## What you have to do
Only the lines from the top of the data through the one with "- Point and" are to be written out, each exactly as it stands.

## Given material
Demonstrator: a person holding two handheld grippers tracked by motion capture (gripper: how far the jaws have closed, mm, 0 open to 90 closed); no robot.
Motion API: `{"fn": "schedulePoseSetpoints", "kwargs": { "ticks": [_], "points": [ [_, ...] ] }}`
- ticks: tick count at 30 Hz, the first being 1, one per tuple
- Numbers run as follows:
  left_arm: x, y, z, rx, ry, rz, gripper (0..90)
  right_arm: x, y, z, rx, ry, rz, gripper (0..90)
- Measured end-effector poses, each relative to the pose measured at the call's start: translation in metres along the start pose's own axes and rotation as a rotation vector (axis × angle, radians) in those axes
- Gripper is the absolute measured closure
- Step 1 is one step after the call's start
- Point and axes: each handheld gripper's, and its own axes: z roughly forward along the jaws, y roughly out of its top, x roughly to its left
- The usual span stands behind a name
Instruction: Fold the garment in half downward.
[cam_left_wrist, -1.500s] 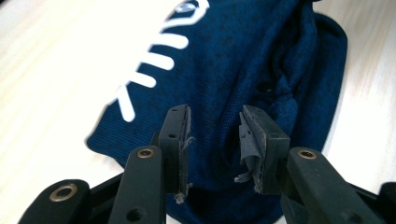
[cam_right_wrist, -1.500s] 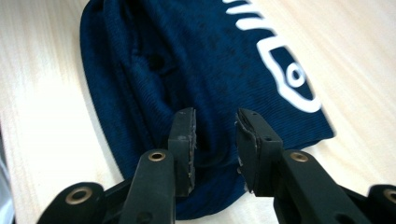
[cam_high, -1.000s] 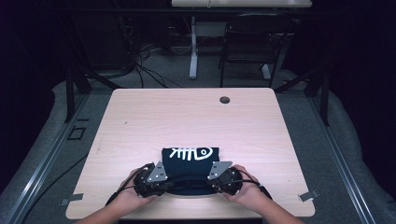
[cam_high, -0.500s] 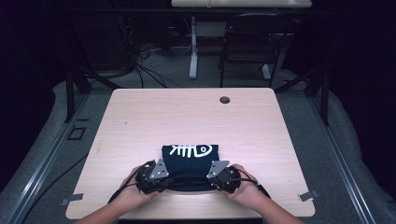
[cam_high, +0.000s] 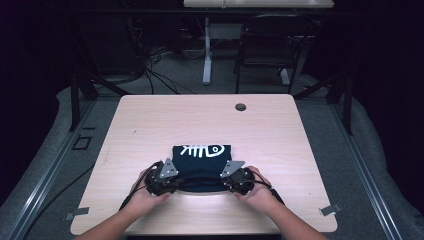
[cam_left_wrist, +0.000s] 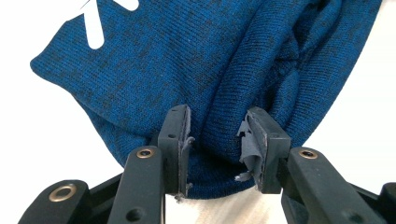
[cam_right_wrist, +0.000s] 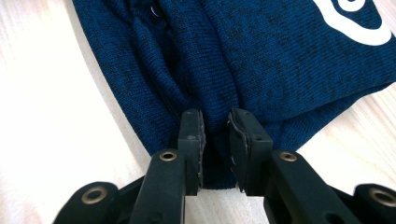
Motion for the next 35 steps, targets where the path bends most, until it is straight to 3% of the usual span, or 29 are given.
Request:
{"fn": "schedulePoseSetpoints", "kwargs": {
  "ticks": [7, 12, 14, 17, 23, 25, 31, 33, 35],
  "points": [
    [0.003, 0.001, -0.003, -0.019, -0.001, -0.029, 57.8, -0.002, 0.0, -0.003, -0.023, 0.015, 0.036, 66.3],
    [0.006, -0.005, -0.017, -0.055, -0.01, -0.084, 51.4, -0.001, -0.006, -0.018, -0.042, -0.018, 0.049, 59.8],
    [0.007, -0.011, -0.023, -0.07, 0.002, -0.107, 51.4, -0.001, -0.008, -0.021, -0.043, -0.026, 0.059, 59.1],
    [0.012, -0.024, -0.034, -0.088, 0.017, -0.17, 50.9, -0.001, -0.019, -0.034, -0.067, -0.054, 0.125, 58.4],
    [0.017, -0.039, -0.046, -0.1, 0.04, -0.216, 50.1, -0.001, -0.032, -0.043, -0.064, -0.081, 0.164, 57.3],
    [0.02, -0.051, -0.051, -0.105, 0.047, -0.253, 49.5, -0.001, -0.038, -0.045, -0.076, -0.085, 0.193, 56.6],
    [0.025, -0.064, -0.055, -0.129, 0.061, -0.287, 48.2, 0.003, -0.045, -0.047, -0.091, -0.112, 0.21, 55.1],
    [0.028, -0.067, -0.057, -0.144, 0.057, -0.311, 48.0, 0.007, -0.049, -0.047, -0.106, -0.139, 0.213, 54.0],
    [0.03, -0.068, -0.059, -0.159, 0.063, -0.333, 47.6, 0.008, -0.051, -0.047, -0.122, -0.134, 0.228, 53.6]
  ]
}}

## Final answer
Demonstrator: a person holding two handheld grippers tracked by motion capture (gripper: how far the jaws have closed, mm, 0 open to 90 closed); no robot.
Motion API: `{"fn": "schedulePoseSetpoints", "kwargs": { "ticks": [_], "points": [ [_, ...] ] }}`
- ticks: tick count at 30 Hz, the first being 1, one per tuple
- Numbers run as follows:
  left_arm: x, y, z, rx, ry, rz, gripper (0..90)
  right_arm: x, y, z, rx, ry, rz, gripper (0..90)
- Measured end-effector poses, each relative to the pose measured at the call's start: translation in metres along the start pose's own axes and rotation as a rotation vector (axis × angle, radians) in those axes
- Gripper is the absolute measured closure
- Step 1 is one step after the call's start
- Point and axes: each handheld gripper's, and its own axes: z roughly forward along the jaws, y roughly out of its top, x roughly to its left

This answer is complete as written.